- AIM OF THE EXERCISE
Copy out each line featuring the string "pixels" from the entries beneath.

== RECORDED INFORMATION ==

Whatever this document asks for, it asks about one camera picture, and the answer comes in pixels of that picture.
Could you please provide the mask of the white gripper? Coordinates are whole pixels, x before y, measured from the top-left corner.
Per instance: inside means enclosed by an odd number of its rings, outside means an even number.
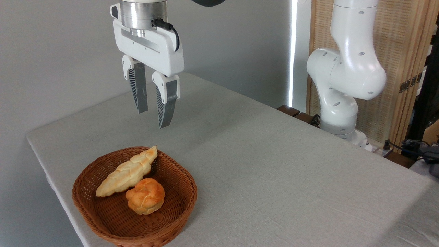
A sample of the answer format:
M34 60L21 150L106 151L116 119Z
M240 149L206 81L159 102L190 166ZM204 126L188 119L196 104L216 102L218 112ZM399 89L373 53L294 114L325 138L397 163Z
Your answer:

===

- OUTPUT
Whatever this document asks for, it asks about one camera picture, and the answer comes in pixels of that picture.
Could you please provide the mask of the white gripper? Coordinates are whole pixels, x before y, measured from the top-left corner.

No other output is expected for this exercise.